ABOUT THIS TASK: Copy out every line of the records in which "image" can be found.

SOURCE MATERIAL:

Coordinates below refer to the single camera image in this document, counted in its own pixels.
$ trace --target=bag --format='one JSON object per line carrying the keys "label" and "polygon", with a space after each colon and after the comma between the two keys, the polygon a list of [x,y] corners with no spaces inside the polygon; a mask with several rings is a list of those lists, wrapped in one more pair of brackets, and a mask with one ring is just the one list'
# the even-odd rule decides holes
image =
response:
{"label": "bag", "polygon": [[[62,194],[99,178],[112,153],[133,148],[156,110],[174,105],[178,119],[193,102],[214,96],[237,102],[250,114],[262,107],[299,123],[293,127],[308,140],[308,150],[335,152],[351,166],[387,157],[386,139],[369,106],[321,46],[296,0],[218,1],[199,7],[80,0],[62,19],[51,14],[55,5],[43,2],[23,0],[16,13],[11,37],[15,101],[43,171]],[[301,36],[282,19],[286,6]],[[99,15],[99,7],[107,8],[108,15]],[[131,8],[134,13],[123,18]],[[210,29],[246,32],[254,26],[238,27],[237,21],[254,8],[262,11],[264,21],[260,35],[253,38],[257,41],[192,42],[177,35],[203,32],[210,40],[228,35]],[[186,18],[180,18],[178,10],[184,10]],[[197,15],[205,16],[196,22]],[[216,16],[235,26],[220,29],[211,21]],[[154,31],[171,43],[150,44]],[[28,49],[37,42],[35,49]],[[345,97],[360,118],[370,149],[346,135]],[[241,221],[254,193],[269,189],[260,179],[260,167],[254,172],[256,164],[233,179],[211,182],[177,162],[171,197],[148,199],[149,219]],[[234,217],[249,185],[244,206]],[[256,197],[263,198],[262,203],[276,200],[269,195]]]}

RESPONSE TO THIS TASK:
Coordinates below refer to the single camera image in this document, counted in its own pixels.
image =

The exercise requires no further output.